2025 US M&A Q1 Table
From Bloomberg as of the end of March. Think Bloomberg is considered the best data source, so wanted to paste it in; you will get slightly different results based on what site you use because of how deals are classified regionally or sector-wise. Only putting in the top 15 for the ease of my typing out and rounded to the nearest hundredth million:
- GS - 200.9 Bn EV across 58 deals
- JPM - 200.5 Bn EV across 54 deals
- MS - 193.1 Bn EV across 39 deals
- Citi - 115.3 Bn EV across 31 deals
- CVP - 86.7 Bn EV across 23 deals
- Barclays - 76.2 Bn EV across 17 deals
- WF - 68.9 Bn EV across 15 deals
- UBS - 56.1 Bn EV across 17 deals
- Lazard - 52.9 Bn EV across 18 deals
- EVR - 44.2 Bn EV across 20 deals
- Jef - 37.2 Bn EV across 37 deals
- BoFA - 32.3 Bn EV across 19 deals
- Credit Agricole - 17.0 Bn EV across 2 deals (clearly the outlier here)

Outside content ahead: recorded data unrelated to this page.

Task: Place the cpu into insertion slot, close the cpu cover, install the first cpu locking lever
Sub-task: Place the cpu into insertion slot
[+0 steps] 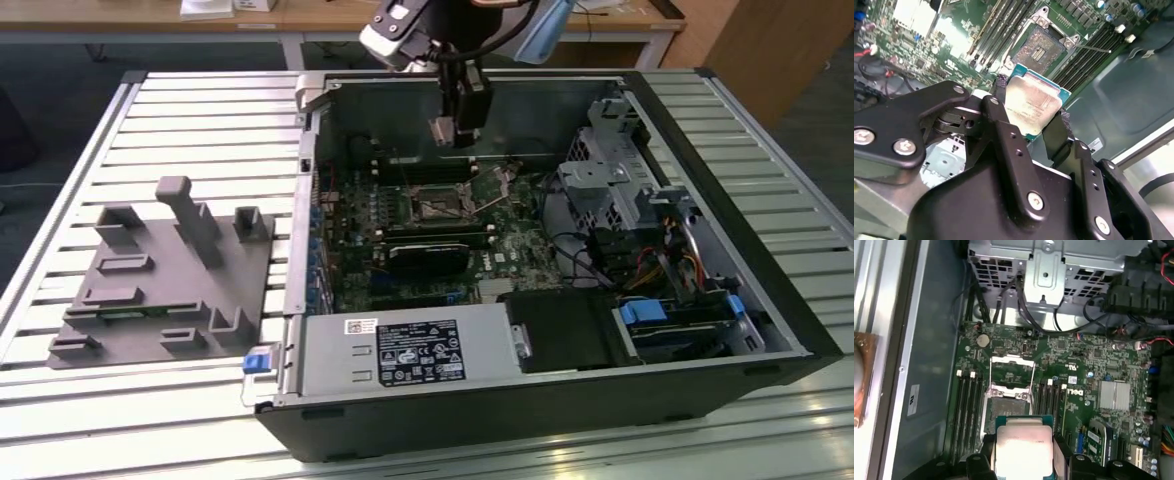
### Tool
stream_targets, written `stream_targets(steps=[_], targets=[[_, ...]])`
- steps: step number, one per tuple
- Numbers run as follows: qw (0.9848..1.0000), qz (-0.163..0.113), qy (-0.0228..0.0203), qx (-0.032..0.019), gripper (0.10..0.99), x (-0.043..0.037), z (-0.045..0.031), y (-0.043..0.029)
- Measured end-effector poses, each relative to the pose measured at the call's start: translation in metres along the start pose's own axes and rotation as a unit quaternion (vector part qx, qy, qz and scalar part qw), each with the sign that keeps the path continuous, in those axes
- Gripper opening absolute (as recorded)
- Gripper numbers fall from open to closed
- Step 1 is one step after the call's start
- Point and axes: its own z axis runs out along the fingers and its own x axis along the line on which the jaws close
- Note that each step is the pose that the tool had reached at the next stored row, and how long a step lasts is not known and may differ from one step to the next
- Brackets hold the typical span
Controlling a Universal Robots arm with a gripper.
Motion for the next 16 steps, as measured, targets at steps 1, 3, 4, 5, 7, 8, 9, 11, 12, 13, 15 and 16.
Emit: stream_targets(steps=[1,3,4,5,7,8,9,11,12,13,15,16], targets=[[1.0,0.004,-0.0003,-0.0001,0.541,0.0,0.0007,-0.0002],[1.0,0.01,-0.0014,-0.0001,0.541,0.0,0.0025,-0.0003],[0.9999,0.011,-0.0023,0.0,0.541,0.0,0.0036,-0.0004],[0.9999,0.011,-0.0032,0.0,0.541,0.0,0.0045,-0.0005],[0.9999,0.011,-0.0042,0.0,0.541,-0.0001,0.0067,-0.0007],[0.9999,0.011,-0.0045,0.0001,0.541,-0.0001,0.008,-0.0008],[0.9999,0.011,-0.0046,0.0001,0.541,0.0003,0.0095,-0.0009],[0.9999,0.012,-0.0047,0.0004,0.541,0.0031,0.0123,-0.0009],[0.9999,0.014,-0.0048,0.0006,0.541,0.0046,0.0136,-0.0009],[0.9998,0.017,-0.0051,0.0006,0.541,0.0053,0.0149,-0.0009],[0.9996,0.028,-0.006,0.0004,0.541,0.0058,0.017,-0.0011],[0.9994,0.033,-0.0065,0.0004,0.541,0.0062,0.0178,-0.0011]])
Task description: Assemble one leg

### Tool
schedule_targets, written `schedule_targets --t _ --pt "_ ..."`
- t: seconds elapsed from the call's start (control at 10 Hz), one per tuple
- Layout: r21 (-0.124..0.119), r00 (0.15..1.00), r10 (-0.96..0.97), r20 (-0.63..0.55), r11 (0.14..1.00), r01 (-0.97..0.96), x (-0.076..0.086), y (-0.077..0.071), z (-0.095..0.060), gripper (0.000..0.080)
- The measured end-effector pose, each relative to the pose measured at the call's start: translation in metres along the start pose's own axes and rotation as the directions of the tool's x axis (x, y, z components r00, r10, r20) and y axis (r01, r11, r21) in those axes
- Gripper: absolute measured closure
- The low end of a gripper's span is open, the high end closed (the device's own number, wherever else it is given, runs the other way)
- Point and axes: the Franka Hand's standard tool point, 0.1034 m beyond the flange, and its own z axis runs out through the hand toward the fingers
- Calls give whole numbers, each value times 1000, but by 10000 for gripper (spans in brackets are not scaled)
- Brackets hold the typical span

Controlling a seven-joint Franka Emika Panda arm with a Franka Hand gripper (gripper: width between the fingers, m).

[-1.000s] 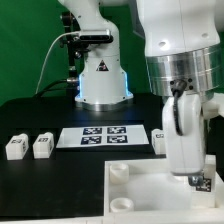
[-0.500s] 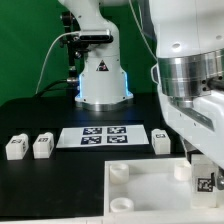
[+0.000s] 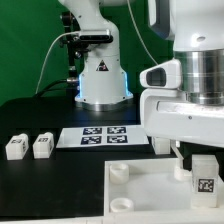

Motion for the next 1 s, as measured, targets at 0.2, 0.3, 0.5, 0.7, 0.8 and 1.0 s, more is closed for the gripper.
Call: schedule_targets --t 0.2,0.3,0.5,0.7,0.8,1.0 --pt "-1 976 -218 -9 976 218 5 5 3 150" --pt "-6 952 -306 -5 952 306 7 10 7 150" --pt "-8 963 -271 -3 963 271 7 12 9 150" --pt "-8 967 -254 -3 967 254 7 12 9 274" --pt "-8 970 -241 -3 970 241 7 12 9 413" --pt "-7 978 -207 -3 978 207 7 12 9 508"
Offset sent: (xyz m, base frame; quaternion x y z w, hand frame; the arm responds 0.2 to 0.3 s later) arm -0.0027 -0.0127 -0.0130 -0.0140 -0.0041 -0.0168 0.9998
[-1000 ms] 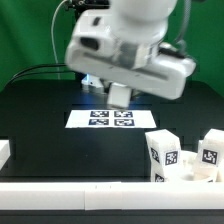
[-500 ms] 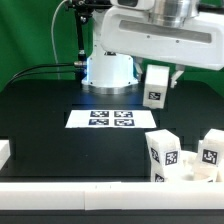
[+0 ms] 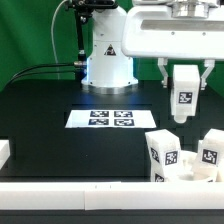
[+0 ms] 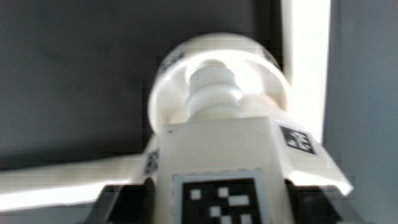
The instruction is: Assemble stool
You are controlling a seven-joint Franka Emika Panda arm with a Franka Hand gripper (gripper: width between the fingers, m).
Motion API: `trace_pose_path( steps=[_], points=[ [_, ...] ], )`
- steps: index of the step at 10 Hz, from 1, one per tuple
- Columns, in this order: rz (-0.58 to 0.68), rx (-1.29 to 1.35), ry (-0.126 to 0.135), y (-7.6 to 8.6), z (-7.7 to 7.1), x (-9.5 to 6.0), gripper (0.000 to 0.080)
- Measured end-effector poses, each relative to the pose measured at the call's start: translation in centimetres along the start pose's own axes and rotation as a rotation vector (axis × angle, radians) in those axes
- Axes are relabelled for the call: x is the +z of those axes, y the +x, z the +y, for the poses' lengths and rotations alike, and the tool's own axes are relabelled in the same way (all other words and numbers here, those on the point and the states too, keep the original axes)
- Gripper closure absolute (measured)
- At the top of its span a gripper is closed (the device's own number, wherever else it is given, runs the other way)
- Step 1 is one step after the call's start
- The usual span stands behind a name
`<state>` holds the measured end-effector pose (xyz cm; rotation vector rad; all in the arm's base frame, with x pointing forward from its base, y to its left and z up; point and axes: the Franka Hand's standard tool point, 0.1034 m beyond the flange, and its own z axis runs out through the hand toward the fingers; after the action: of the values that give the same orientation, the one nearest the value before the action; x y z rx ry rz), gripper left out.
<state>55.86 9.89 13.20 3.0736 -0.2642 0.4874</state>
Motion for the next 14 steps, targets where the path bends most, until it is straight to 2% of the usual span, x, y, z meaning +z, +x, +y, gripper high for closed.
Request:
trace_pose_path(
  steps=[1, 2, 3, 4, 6, 9, 11, 12, 14],
  points=[
    [0.076, -0.004, 0.036, 0.2, -0.9, -0.1, 0.0463],
    [0.111, -0.019, 0.052, -0.2, -1.3, 0.3, 0.0463],
    [0.113, -0.044, 0.046, 0.1, -0.8, 0.5, 0.0463],
    [0.163, -0.076, 0.046, 1.1, -0.2, 1.3, 0.0463],
    [0.230, -0.113, 0.044, 1.9, 0.1, 2.6, 0.0463],
    [0.237, -0.110, 0.039, 1.8, 0.4, 2.7, 0.0463],
    [0.270, -0.114, 0.035, -0.2, 1.4, 3.4, 0.0463],
    [0.262, -0.119, 0.032, -0.5, 1.4, 3.6, 0.0463],
    [0.267, -0.122, 0.028, 0.0, 1.4, 3.8, 0.0463]
  ],
)
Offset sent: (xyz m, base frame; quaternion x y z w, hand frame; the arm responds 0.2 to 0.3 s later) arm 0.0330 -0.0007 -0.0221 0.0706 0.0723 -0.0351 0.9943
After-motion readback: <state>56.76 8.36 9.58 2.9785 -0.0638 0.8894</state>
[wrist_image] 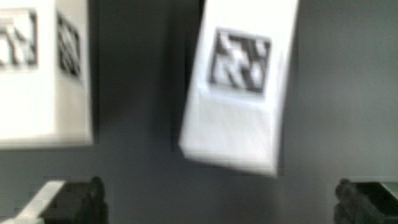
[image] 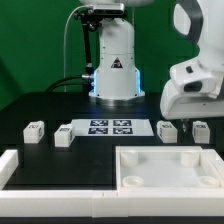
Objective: Assemble one leg
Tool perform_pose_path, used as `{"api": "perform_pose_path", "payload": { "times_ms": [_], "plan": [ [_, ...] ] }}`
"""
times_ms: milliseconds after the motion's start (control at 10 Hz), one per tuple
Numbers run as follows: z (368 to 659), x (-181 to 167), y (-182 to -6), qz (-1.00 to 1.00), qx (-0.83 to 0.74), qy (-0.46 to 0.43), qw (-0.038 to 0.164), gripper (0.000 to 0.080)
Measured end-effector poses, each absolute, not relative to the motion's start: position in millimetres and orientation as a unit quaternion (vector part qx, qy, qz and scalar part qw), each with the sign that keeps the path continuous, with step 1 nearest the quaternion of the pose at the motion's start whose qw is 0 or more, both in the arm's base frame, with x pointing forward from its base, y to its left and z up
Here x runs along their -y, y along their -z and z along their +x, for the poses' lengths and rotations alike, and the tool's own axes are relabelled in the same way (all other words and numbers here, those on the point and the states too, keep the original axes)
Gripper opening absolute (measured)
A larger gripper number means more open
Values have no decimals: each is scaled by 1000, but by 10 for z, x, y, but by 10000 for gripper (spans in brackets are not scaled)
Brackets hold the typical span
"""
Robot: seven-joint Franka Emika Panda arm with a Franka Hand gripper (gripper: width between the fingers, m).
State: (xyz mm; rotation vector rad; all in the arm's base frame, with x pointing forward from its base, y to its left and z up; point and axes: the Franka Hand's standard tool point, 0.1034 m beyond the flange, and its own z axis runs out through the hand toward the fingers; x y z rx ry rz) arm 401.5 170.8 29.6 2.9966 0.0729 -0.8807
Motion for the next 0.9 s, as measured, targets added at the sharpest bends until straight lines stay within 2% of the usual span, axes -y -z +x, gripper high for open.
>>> {"api": "perform_pose_path", "payload": {
  "times_ms": [400, 500, 900],
  "plan": [
    [3878, -1621, -184, 892, -7, 451, 35, 649],
    [3933, -1641, -123, 894, -6, 446, 33, 649],
    [3814, -1790, -113, 895, -9, 444, 40, 649]
  ]
}}
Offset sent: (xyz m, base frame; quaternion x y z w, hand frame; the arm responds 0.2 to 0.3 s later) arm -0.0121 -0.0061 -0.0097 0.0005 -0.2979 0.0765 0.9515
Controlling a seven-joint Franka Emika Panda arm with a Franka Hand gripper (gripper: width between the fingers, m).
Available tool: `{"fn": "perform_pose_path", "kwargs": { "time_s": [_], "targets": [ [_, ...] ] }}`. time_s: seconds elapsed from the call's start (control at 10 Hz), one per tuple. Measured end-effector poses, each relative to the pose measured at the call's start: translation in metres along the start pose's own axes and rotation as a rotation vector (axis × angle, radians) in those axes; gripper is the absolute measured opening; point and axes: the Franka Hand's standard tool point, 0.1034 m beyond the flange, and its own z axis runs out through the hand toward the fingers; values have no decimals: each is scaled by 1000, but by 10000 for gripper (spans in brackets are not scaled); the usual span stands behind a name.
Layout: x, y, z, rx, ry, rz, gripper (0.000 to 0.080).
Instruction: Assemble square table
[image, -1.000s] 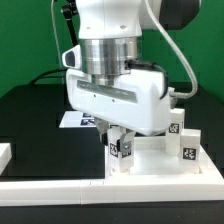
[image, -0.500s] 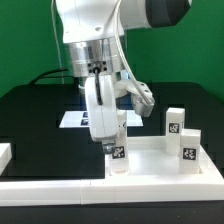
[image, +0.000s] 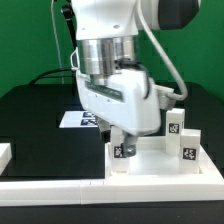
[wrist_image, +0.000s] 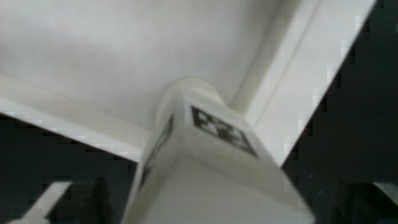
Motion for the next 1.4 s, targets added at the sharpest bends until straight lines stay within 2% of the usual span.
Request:
{"fn": "perform_pose_path", "kwargs": {
  "time_s": [0.3,0.5,0.6,0.8,0.9,1.0,1.1,1.2,1.4],
  "targets": [
    [2,0,0,-4,3,-192,648],
    [0,-2,-2,-22,30,-615,648],
    [0,-1,-2,-27,24,-705,648],
    [0,-1,-1,-26,24,-695,648],
    [0,-1,-1,-27,24,-696,521],
    [0,-1,-1,-24,23,-647,521],
    [-1,-1,-1,-22,23,-579,381],
    [0,-1,-1,-21,23,-537,288],
    [1,0,-1,-19,24,-378,288]
  ]
}}
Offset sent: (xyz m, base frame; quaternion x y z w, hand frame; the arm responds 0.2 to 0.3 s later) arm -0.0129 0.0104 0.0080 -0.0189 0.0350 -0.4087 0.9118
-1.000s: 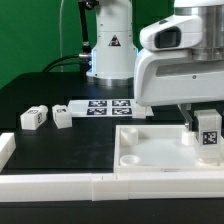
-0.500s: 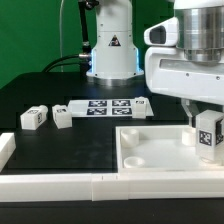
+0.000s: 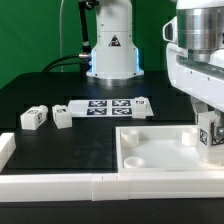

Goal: Assemble one leg

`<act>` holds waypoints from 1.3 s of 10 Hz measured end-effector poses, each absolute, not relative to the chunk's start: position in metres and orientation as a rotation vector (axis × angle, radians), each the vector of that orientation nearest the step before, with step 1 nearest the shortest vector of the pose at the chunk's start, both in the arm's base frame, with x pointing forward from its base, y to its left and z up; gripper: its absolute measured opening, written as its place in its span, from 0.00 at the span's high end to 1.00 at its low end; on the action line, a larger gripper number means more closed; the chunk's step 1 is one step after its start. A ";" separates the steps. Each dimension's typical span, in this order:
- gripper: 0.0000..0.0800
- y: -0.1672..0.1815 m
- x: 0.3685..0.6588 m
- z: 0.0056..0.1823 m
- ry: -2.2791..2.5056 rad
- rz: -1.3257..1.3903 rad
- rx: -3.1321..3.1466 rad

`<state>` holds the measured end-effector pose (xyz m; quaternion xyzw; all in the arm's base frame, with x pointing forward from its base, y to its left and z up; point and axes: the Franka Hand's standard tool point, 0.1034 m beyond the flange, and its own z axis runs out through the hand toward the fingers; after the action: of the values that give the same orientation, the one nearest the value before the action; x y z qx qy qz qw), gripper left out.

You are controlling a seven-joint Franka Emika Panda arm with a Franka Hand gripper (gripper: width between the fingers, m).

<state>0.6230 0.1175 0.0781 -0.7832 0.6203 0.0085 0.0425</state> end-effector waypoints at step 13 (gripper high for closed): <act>0.19 0.119 0.622 0.078 0.040 -0.056 -3.074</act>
Offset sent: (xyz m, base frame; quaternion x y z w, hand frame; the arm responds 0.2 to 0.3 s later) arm -0.0016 0.0101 0.0049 -0.0046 -0.0188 -0.2501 0.9680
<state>0.6219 0.1191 0.0776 -0.9992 0.0131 -0.0181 0.0336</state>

- PJT - 13.9 Bn EV across 10 deals
- RBC - 12.5 Bn EV across 20 deals
Worrying signs for DB after a relatively strong 2024 and more aggressive IB hiring than DB has seen in a very long time. Also worrying signs for BoFA, but think deal attribution for Bloomberg for them has to be a bit weird since they did the Wiz deal. Will still say Bloomberg is the best platform for overall tracking since it's the finance sector's largest data provider by far, but not sure what is happening there. Very weak showing for RBC, has fallen behind both WF and UBS + remains behind Jef in the LTM and since 1/1/2024 league table rankings, despite their marketing of being a rapidly growing platform.
I have always heard that Evercore, CVP, Lazard and other EBs do the biggest deals and have large presence in the M&A side.
But from this table, Evercore and Lazard falls behind Barclays, UBS and Wells Fargo. And this is not including ECM or DCM.
I’m genuinely curious as to whether this is normal or did the EBs (other than CVP) have a terrible quarter?
I am an MBA associate so I don’t know much about the industry yet. So any insight will be appreciated!
b/c some of these banks will get credits on m&a deals due to providing the financing. they did very little work and get very little fees but they can point to league tables and call themselves a leading player in m&a. sorting by actual fees, would expect the EBs to pull ahead heavily compared to banks like UBS/WF and to a lesser extent Barc
Yes, they do larger deals — they just run leaner teams. So even if they're lower on league tables, the analyst experience is often stronger. That’s normal. The only EBs regularly in the top 10 are EVR and CVP, who are just a cut above in the boutique world.
League tables often reflect lending relationships, not just M&A work. Many banks get M&A fee credit (aka “tips”) from companies or sponsors they’ve supported on the lending side, especially in sponsor deals where banks that lead financing often get rewarded with advisory fees.
The idea that these are “very little fees” isn’t accurate. If you’re leading FA to a sponsor, the M&A tip can be sizable. Indeed, non-lead advisors usually get less, but it’s still real money.
Also, I wouldn’t group UBS or Barclays with WF. Barc and UBS still lead M&A deals. WF is growing but doesn't lead much M&A yet. RBC is another story, a lot of their M&A credit comes from commercial lending, and their actual M&A practice is smaller than it looks.
UBS and Barc, by contrast, even for their flow based on financing stuff, get their fees more from LevFin relationships, which involve more deal work (particularly relating to sponsor new money loans as leads; as both UBS and Barc are stronger on the Sponsors side of the LevFin world) than commercial lending, and are more relevant to IBD.
Thank you very much. This is very insightful!